Mais résumer le Viagra et ses successeurs à un simple stimulateur sexuel serait passer à côté de ses autres effets. Le Dr Pierre Costa, urologue au CHU de Nîmes, nous rappelle ainsi comment le médicament a aussi eu un rôle indirect de lanceur d'alerte : les pilules, disponibles sur ordonnance, ont amené chez leur médecin des hommes qui n'y seraient pas forcément allés auparavant.
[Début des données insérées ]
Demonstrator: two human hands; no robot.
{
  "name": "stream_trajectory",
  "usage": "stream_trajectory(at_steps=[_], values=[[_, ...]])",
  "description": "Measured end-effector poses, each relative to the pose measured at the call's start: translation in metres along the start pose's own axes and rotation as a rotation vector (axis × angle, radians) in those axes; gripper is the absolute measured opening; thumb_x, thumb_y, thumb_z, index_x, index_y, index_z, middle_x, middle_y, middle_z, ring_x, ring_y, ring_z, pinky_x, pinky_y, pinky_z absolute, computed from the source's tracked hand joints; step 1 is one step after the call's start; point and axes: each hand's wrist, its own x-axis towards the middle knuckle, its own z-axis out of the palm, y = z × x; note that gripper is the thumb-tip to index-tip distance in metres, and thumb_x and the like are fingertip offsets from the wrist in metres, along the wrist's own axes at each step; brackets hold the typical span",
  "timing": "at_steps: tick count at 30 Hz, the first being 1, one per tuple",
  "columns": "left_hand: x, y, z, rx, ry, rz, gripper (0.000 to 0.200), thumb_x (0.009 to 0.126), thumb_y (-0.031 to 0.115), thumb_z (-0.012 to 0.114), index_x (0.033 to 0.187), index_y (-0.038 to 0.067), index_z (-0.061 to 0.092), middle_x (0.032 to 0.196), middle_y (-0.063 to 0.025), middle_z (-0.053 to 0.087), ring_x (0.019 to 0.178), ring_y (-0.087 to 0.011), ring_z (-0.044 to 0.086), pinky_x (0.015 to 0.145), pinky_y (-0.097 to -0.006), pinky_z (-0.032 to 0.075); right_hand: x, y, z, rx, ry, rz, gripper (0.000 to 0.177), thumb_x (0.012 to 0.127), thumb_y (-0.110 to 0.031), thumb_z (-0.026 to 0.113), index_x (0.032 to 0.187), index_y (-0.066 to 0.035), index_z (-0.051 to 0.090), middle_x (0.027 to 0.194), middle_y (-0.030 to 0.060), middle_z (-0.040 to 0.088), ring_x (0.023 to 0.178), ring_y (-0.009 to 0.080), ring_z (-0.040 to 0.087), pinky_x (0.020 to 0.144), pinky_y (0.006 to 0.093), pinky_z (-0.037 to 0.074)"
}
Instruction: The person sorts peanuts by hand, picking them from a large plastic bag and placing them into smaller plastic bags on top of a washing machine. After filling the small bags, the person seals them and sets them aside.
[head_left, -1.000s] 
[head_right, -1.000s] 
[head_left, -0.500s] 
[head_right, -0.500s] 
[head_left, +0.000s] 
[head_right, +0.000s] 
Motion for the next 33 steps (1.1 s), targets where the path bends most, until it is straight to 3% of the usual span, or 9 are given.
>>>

La profession "s'est alors rendu compte qu'on ne pouvait pas redonner une sexualité à un homme sans vérifier son état cardiaque", raconte Pierre Costa. "Ça a permis de comprendre que [...] le fait de perdre son érection annonçait un accident cardio-vasculaire grave dans les trois à cinq ans : les coronaires sont un peu bouchés, les artères, les carotides aussi...  Aujourd'hui, les généralistes s'en servent pour prendre en charge leurs patients." 

Défenseur convaincu du traitement, l'urologue, qui rappelle son efficacité, poursuit en vantant également ses effets bénéfiques sur "la vascularisation cardiaque". Surtout, il reconnaît au Viagra le mérite d'avoir souligné "la fragilité masculine" en matière de sexualité : "Nous avons une physiologie qui fait que, si on est anxieux, tout peut s'arrêter." 

Pas suffisant pour en faire un incontournable. "Il ne faut pas négliger l'importance de la parole, de l'écoute, selon Claire Alquier. L'érection seule ne manifeste pas le désir, et le désir, c'est le nerf de la guerre. Je ne suis pas sûr qu'il faille un médicament pour tout". "Quand un patient vient me voir avec un problème d'érection, renchérit Jacques Waynberg, je lui demande systématiquement : 'Qui en a besoin ?' [...] Face à ce genre de problème, il faut se demander à quoi sert la sexualité : on en a fait un simple parc de loisirs alors que c'est un espace mental extrêmement complexe, croisé par des considérations morales, esthétiques, sentimentales." Une complexité avec laquelle tout le monde sera d'accord : "Sans désir ni excitation, le Viagra ne fonctionnera pas."